START Stored data

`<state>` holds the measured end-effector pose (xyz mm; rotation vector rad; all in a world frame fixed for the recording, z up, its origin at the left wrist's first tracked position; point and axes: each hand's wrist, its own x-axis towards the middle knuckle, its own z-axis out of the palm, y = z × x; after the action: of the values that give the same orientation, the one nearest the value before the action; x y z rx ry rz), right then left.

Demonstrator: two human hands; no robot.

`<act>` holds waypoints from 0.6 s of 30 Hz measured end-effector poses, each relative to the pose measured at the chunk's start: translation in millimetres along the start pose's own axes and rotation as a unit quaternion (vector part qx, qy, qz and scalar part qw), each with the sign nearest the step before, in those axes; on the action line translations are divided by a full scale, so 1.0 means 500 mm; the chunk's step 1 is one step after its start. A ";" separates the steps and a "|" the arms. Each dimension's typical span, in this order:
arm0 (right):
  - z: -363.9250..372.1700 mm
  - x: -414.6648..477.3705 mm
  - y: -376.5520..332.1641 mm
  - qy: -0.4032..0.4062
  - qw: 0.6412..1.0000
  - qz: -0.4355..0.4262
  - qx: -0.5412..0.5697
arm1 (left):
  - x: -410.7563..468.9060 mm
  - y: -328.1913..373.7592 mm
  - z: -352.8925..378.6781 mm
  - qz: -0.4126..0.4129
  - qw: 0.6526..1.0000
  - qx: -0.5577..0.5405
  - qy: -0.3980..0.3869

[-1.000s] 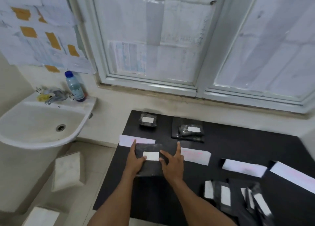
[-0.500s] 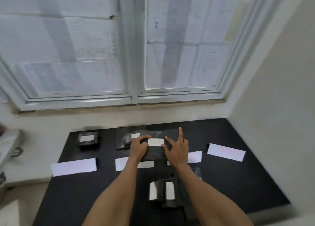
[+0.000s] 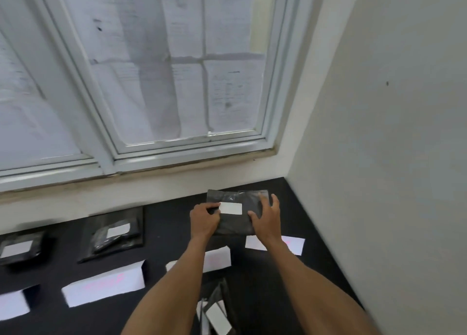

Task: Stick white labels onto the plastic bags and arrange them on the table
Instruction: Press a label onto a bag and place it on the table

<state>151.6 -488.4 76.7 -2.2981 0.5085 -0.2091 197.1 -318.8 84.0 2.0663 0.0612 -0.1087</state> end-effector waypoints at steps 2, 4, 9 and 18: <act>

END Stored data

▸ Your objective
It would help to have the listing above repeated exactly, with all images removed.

▸ Result
`<state>` holds the measured end-effector pose (xyz mm; rotation vector rad; all in a world frame fixed for the recording, z up, its origin at the left wrist's first tracked position; point and axes: each hand's wrist, its own x-axis towards the middle knuckle, its own z-axis out of the palm, y = z × x; after the action: of the values that give the same orientation, the one nearest the value before the action; x y z rx ry rz), right then left.

Demonstrator: two human hands; no robot.

`<act>` holds waypoints from 0.6 s of 30 Hz measured end-effector poses, each relative to the pose measured at the chunk's start: translation in millimetres along the start pose's own axes and rotation as a unit quaternion (vector part qx, qy, qz and scalar part qw), each with the sign nearest the step before, in those axes; on the action line translations are divided by a full scale, so 1.0 means 500 mm; the chunk's step 1 is one step after its start. A ";" separates the steps and a "|" the arms. Each dimension's typical span, in this order:
arm0 (right):
  - z: -363.9250..372.1700 mm
  - x: -414.6648..477.3705 mm
  - y: -376.5520..332.1641 mm
  - qy: -0.4032..0.4062
  - qw: 0.6412..1.0000
  - qz: -0.4355..0.4262
  - qx: -0.5412..0.5697
arm1 (left):
  - x: -410.7563..468.9060 mm
  - y: -328.1913..373.7592 mm
  - z: -352.8925..378.6781 mm
  - qz: -0.4126..0.4129
  - qw: 0.6526..1.0000
  - qx: -0.5577..0.5405
  - qy: -0.3980..0.3869

[-1.000s] 
[-0.500s] 
[+0.000s] 

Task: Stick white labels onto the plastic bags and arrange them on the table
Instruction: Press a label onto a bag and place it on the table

<state>151.6 -488.4 76.7 -2.2981 0.5085 -0.2091 197.1 -318.8 84.0 2.0663 0.0612 -0.1087</state> end-effector waypoints at steps 2, 4, 9 and 18: <act>

This exercise requires no further output.